0

I have a piece of software that generates a rather large text file full of information about files in a directory. There are often several thousand files. Each one gets a set of informational entries, looking something like:

number
number
IMPORTANT NUMBER
info
info
info
info
info

These repeat.

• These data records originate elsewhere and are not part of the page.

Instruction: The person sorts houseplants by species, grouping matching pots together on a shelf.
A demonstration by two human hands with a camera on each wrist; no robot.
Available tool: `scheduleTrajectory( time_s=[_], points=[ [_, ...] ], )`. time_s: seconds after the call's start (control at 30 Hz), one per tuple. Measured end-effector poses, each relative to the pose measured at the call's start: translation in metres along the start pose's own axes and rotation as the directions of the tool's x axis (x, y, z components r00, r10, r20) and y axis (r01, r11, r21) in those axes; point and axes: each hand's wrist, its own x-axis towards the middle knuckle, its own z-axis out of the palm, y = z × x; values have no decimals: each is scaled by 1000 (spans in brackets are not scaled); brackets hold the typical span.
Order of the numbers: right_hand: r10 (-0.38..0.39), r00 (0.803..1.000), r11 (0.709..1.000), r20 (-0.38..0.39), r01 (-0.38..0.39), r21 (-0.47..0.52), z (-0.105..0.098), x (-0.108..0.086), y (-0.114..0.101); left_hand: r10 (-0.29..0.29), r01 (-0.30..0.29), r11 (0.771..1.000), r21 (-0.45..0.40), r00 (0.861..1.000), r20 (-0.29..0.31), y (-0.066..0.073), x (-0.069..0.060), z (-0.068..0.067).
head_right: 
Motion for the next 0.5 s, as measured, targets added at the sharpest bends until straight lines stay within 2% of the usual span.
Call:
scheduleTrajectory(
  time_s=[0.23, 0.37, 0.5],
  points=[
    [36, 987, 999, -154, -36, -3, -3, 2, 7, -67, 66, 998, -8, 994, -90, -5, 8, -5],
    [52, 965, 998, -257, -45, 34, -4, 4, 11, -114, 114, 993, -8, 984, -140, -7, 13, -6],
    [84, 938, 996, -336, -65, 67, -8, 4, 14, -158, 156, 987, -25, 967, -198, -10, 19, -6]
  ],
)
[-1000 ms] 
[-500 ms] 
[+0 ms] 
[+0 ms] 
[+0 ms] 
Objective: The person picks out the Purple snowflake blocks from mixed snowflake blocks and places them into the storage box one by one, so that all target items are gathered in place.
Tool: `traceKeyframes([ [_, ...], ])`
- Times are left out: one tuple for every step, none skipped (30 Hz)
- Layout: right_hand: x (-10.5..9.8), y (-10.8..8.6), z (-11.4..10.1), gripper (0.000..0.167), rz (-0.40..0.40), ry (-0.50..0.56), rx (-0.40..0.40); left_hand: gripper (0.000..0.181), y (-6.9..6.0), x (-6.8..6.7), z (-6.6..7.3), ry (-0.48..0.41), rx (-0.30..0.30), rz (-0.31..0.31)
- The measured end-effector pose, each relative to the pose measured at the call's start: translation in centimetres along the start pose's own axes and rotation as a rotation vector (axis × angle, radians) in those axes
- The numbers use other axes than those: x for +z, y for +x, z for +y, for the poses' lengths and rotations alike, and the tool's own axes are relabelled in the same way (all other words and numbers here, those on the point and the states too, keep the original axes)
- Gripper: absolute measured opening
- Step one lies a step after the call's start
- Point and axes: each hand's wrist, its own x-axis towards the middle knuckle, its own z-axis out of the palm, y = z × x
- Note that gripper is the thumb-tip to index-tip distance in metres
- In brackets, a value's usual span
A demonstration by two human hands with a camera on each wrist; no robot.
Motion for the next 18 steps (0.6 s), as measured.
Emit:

The text file will have the same eight lines for each file in the directory.

I'm supposed to sort this text file by IMPORTANT NUMBERs, the values that appear on the 3rd line, then the 3+8th line, then the 3 + 8*2 line, etc.

Currently, I'm reading them into a multidimensional character array, looking like:

[number][number][IMPORTANT NUMBER 1][info][info][info][info][info]
[number][number][IMPORTANT NUMBER 2][info][info][info][info][info]
[number][number][IMPORTANT NUMBER 3][info][info][info][info][info]
[number][number][IMPORTANT NUMBER 4][info][info][info][info][info]

etc.

The idea is to sort each set of 8 entries by the important numbers in ascending order. If, for example, my array looked like this:

[number2][number2][2][info2][info2][info2][info2][info2]
[number3][number3][3][info3][info3][info3][info3][info3]
[number1][number1][1][info1][info1][info1][info1][info1]
[number4][number4][4][info4][info4][info4][info4][info4]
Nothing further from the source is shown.